● **What to produce**
Exactly as written, copy the lines of the data below from the first through the one containing "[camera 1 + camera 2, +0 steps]".

● **Available data**
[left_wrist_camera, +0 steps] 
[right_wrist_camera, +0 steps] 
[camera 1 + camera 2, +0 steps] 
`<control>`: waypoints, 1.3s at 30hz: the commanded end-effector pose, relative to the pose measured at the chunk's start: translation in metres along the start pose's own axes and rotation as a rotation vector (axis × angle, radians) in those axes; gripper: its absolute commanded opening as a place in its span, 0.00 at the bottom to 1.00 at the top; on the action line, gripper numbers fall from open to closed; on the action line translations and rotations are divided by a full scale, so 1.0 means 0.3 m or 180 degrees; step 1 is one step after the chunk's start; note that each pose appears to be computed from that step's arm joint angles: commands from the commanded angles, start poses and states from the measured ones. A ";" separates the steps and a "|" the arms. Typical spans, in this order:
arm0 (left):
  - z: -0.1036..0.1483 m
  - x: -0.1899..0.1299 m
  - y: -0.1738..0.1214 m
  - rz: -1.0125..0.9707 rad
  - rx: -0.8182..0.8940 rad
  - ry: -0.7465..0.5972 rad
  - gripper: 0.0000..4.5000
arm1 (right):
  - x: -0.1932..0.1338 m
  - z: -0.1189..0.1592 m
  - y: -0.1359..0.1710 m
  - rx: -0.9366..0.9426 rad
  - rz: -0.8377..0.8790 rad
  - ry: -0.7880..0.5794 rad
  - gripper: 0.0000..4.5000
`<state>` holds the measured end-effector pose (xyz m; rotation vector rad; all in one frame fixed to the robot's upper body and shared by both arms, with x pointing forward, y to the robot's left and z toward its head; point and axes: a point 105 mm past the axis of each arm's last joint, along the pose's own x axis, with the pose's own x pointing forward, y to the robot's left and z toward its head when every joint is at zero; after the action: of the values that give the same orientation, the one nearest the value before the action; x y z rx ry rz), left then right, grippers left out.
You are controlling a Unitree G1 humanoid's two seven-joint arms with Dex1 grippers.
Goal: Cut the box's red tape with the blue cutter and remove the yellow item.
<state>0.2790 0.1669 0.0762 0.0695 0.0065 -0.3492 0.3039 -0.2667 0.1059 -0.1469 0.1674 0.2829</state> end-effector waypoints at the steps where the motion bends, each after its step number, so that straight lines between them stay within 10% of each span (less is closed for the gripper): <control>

● **Solution to this exercise**
[left_wrist_camera, +0 steps] 
[right_wrist_camera, +0 steps] 
[camera 1 + camera 2, +0 steps] 

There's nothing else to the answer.